Big Harry danced back and forth between the seats and you had dropped your schoolbook to watch the unfolding scene with growing trepidation. Only that morning at the school assembly, the Headmaster had warned that there had been reports from the railway authorities of bad behaviour on the trains taking the boys home from school. Expulsions could follow if any more reports were made.

So in the carriage that afternoon you had a great dread that something bad was about to happen, so you shrank down on the old leather seat and prayed you would not get involved and nothing too terrible would take place.

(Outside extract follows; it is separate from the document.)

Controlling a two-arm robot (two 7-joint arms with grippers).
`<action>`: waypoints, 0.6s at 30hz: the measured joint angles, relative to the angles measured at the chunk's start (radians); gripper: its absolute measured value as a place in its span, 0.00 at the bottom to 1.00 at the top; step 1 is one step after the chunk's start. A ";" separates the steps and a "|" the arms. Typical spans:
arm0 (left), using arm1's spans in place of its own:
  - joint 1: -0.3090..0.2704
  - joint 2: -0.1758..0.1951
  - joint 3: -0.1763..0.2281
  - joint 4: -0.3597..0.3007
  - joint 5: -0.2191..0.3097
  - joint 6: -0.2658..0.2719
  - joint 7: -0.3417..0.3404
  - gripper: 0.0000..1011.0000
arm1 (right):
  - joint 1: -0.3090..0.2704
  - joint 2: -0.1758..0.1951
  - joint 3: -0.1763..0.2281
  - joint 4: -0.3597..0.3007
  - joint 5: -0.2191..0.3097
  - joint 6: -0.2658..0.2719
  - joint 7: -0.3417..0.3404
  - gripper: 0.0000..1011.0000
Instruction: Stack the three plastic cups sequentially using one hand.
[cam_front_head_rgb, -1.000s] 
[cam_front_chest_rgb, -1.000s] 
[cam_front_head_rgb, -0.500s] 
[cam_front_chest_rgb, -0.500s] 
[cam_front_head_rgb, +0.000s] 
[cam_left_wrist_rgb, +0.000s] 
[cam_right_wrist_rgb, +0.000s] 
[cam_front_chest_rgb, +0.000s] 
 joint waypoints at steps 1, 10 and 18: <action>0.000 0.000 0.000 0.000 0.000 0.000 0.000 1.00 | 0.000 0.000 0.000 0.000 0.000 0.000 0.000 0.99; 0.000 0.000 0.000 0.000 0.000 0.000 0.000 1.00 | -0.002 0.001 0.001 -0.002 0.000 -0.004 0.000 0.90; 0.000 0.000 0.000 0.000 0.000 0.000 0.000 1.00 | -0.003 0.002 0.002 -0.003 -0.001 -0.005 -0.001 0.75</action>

You knew that no matter how innocent they were, every boy in that train compartment would be subject to the headmaster’s threat of expulsion from the school if Big Harry’s teasing and bullying got out of hand. Desperately you shouted at him to give Charlie’s ticket back. But this only put you into a worse situation for Big Harry chose you as a co-conspirator and threw Charlie’s rail-pass to you to catch. It was like burning brand in your hand so what could you do but toss it on to Gerald at the open window who had been watching the whole event as goggle-eyed as you had. The scenery outside the train was flashing past and another wisp of smoke blew into the compartment. The rail-pass in your hand had been like a bomb about to explode so you had tossed it towards Gerald but at that moment he began desperately trying to close the window. You could see his eyes almost bulging out of their sockets as he waved one hand uselessly at the flying train ticket while the other pushed at the sliding window.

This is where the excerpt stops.